Depending on your OS, the command line version of the previous example must be specified as follows:
flashback_time=\"to_timestamp\(\'24-jan-2014 07:03:00\',
\'dd-mon-yyyy hh24:mi:ss\'\)\"
This line of code should be specified on one line. Here, the code has been placed on two lines in order to fit on the page.
You can’t specify both FLASHBACK_SCN and FLASHBACK_TIME when taking an export; these two parameters are mutually exclusive. If you attempt to use both parameters at the same time, Data Pump throws the following error message and halts the export job:
ORA-39050: parameter FLASHBACK_TIME is incompatible with parameter FLASHBACK_SCN
Importing When Objects Already Exist
When exporting and importing data, you often import into schemas in which the objects have been created (tables, indexes, and so on). In this situation, you should import the data but instruct Data Pump to try not to create already existing objects.
You can achieve this with the TABLE_EXISTS_ACTION and CONTENT parameters. The next example instructs Data Pump to append data in any tables that already exist via the TABLE_EXISTS_ACTION=APPEND option. Also used is the CONTENT=DATA_ONLY option, which instructs Data Pump not to run any DDL to create objects (only to load data):
$ impdp mv_maint/foo directory=dp_dir dumpfile=inv.dmp \
table_exists_action=append content=data_only
Existing objects aren’t modified in any way, and any new data that exist in the dump file are inserted into any tables.
You may wonder what happens if you just use the TABLE_EXISTS_ACTION option and don’t combine it with the CONTENT option:
$ impdp mv_maint/foo directory=dp_dir dumpfile=inv.dmp \
table_exists_action=append
The only difference is that Data Pump attempts to run DDL commands to create objects if they exist. This doesn’t stop the job from running, but you see an error message in the output, indicating that the object already exists. Here is a snippet of the output for the previous command:
Table "MV_MAINT"."INV" exists. Data will be appended ...
The default for the TABLE_EXISTS_ACTION parameter is SKIP, unless you also specify the parameter CONTENT=DATA_ONLY. If you use CONTENT=DATA_ONLY, then the default for TABLE_EXISTS_ACTION is APPEND.
The TABLE_EXISTS_ACTION parameter takes the following options:
- SKIP (default if not combined with CONTENT=DATA_ONLY)

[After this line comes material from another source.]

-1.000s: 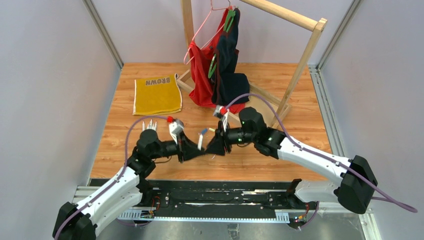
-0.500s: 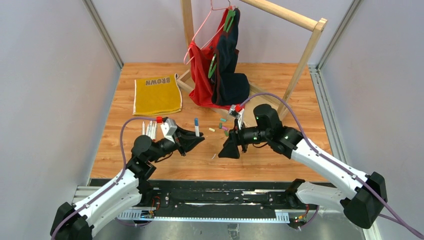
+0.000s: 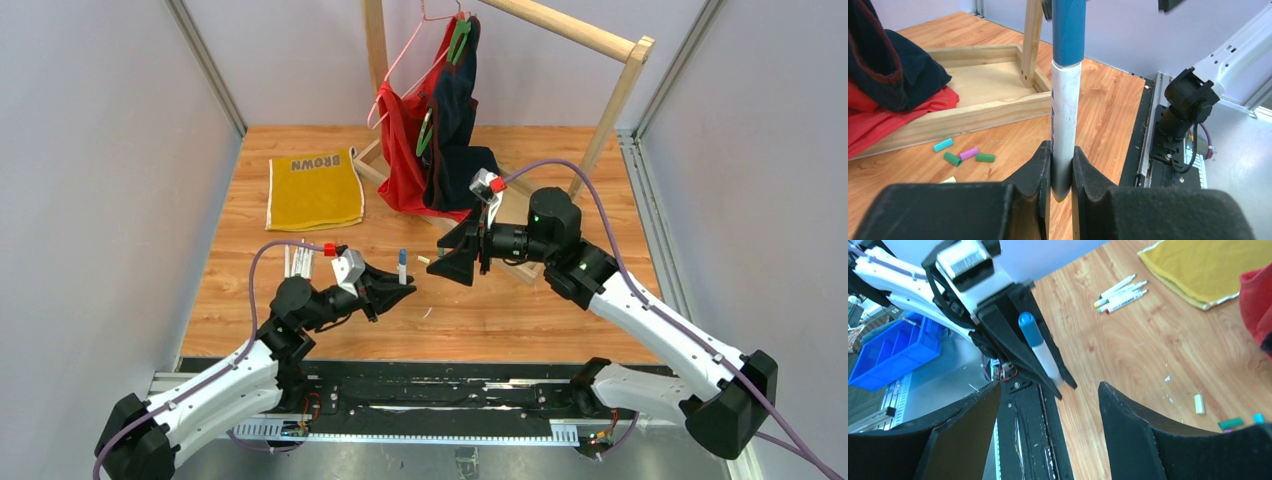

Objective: Insert the pens into the pen caps
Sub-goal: Press the pen cap onto the pen.

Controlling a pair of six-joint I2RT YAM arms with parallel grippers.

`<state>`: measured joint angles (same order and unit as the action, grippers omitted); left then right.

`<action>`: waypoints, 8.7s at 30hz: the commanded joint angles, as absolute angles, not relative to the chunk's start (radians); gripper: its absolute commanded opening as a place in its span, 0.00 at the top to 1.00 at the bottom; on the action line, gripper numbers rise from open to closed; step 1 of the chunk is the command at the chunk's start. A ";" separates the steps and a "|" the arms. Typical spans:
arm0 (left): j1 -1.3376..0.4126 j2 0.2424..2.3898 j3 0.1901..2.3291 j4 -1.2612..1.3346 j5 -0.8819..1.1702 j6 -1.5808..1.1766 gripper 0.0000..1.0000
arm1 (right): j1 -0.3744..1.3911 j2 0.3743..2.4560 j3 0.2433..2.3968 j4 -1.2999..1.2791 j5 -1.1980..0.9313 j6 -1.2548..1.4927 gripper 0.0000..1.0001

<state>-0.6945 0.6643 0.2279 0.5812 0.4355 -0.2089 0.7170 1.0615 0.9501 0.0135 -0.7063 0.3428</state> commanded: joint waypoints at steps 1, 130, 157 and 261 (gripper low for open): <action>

- APPEND (default if combined with CONTENT=DATA_ONLY)
- REPLACE
- TRUNCATE
The SKIP option tells Data Pump not to process the object if it exists. The APPEND option instructs Data Pump not to delete existing data, but rather, to add data to the table without modifying any existing data. The REPLACE option instructs Data Pump to drop and recreate objects; this parameter isn’t valid when the CONTENT parameter is used with the DATA_ONLY option. The TRUNCATE parameter tells Data Pump to delete rows from tables via a TRUNCATE statement.
The CONTENT parameter takes the following options:
- ALL (default)
- DATA_ONLY
- METADATA_ONLY
The ALL option instructs Data Pump to load both data and metadata contained in the dump file; this is the default behavior. The DATA_ONLY option tells Data Pump to load only table data into existing tables; no database objects are created. The METADATA_ONLY option only creates objects; no data are loaded.
Renaming a Table
Starting with Oracle 11g, you have the option of renaming a table during import operations. There are many reasons you may want to rename a table when importing it. For instance, you may have a table in the target schema that has the same name as the table you want to import. You can rename a table when importing by using the REMAP_TABLE parameter. This example imports the table from the HEERA user INV table to the HEERA user INVEN table:
$ impdp mv_maint/foo directory=dp_dir dumpfile=inv.dmp tables=heera.inv \
remap_table=heera.inv:inven
Here is the general syntax for renaming a table:
REMAP_TABLE=[schema.]old_tablename[.partition]:new_tablename
Note that this syntax doesn’t allow you to rename a table into a different schema. If you’re not careful, you may attempt to do the following (thinking that you’re moving a table and renaming it in one operation):
$ impdp mv_maint/foo directory=dp_dir dumpfile=inv.dmp tables=heera.inv \
remap_table=heera.inv:scott.inven
In the prior example, you end up with a table in the HEERA schema named SCOTT. That can be confusing.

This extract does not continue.